-- REQUIRED ACTION --
Your answer should be one number, the count of lines in the data that hold "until".

(Data extracted from a collection)
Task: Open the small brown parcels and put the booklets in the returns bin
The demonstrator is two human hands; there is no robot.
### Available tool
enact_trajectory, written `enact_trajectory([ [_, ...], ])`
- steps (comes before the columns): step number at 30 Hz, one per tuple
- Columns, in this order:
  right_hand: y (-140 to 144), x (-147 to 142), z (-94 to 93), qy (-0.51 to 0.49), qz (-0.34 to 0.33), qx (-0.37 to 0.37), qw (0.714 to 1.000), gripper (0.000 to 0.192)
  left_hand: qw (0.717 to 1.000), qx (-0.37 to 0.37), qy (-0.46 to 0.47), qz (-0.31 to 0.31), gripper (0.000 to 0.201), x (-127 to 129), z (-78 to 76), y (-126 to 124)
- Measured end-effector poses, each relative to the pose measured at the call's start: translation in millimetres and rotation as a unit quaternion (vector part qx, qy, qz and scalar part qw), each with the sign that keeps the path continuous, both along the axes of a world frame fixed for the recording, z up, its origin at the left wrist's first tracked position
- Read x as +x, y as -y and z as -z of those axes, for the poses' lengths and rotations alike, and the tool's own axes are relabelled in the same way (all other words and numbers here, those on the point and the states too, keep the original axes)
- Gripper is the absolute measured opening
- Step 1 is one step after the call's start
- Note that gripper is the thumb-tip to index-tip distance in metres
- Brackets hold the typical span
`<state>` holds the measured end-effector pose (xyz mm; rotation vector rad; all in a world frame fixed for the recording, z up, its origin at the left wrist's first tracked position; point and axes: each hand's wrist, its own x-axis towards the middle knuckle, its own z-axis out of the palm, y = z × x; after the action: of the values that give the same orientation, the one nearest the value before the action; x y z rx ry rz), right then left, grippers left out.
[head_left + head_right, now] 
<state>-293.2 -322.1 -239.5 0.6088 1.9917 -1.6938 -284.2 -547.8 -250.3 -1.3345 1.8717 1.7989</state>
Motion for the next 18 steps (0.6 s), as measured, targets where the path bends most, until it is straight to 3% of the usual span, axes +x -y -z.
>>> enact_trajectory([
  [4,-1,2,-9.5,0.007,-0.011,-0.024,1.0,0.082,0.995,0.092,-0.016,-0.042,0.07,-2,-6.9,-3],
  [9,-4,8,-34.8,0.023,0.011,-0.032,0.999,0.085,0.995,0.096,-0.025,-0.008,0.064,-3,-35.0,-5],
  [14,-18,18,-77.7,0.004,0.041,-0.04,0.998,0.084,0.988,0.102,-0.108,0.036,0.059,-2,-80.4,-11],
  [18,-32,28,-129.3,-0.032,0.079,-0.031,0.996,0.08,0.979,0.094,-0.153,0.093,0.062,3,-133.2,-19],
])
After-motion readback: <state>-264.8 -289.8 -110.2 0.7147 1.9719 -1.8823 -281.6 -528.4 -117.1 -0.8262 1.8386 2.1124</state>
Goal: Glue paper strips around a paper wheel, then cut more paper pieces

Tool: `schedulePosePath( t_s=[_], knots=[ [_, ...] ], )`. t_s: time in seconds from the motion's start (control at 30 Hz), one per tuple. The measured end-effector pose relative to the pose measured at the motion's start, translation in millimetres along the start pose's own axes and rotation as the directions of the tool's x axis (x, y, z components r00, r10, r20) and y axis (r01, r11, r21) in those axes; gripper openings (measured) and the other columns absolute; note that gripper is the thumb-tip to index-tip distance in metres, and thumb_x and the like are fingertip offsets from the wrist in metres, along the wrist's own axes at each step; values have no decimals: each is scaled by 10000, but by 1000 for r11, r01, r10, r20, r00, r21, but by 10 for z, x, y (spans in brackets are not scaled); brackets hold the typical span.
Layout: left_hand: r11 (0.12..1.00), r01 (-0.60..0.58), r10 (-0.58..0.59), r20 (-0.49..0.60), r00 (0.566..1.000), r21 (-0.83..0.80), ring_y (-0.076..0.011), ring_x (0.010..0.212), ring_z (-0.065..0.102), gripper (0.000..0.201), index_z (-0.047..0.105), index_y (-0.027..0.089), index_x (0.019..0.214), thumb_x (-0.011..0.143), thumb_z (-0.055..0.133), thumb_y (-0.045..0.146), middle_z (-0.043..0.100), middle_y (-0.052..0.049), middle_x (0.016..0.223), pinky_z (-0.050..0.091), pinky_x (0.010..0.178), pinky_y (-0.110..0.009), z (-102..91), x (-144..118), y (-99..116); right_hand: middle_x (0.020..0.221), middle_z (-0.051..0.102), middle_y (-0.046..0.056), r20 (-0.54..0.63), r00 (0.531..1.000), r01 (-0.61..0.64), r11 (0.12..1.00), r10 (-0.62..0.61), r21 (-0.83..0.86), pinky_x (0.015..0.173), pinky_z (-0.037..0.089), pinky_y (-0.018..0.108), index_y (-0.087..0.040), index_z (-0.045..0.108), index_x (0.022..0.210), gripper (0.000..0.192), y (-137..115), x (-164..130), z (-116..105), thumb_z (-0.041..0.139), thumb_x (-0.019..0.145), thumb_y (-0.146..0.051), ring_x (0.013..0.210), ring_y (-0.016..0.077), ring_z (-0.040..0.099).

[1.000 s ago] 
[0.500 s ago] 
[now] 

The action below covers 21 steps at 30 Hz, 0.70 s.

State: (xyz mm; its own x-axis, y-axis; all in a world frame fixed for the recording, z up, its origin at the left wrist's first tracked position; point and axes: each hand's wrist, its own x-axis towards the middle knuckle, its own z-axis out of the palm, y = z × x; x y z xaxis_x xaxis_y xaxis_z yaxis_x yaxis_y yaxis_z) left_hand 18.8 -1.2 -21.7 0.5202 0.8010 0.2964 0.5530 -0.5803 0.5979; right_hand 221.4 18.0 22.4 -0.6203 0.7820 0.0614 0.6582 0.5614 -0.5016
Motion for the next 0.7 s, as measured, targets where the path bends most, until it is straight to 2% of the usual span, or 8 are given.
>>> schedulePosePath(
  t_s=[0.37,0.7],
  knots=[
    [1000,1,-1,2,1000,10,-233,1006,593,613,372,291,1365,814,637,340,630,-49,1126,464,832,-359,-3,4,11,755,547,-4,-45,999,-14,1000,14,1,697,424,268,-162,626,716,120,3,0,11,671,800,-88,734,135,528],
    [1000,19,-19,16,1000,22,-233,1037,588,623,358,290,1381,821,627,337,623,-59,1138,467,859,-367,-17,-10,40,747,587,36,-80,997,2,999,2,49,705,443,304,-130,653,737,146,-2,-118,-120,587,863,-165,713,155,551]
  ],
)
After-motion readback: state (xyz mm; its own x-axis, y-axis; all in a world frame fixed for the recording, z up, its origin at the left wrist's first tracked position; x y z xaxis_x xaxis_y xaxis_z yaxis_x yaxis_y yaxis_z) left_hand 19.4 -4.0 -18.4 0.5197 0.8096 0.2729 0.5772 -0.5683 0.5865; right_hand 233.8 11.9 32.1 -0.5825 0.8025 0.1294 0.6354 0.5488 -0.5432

-- OUTPUT FOR THIS EXERCISE --
2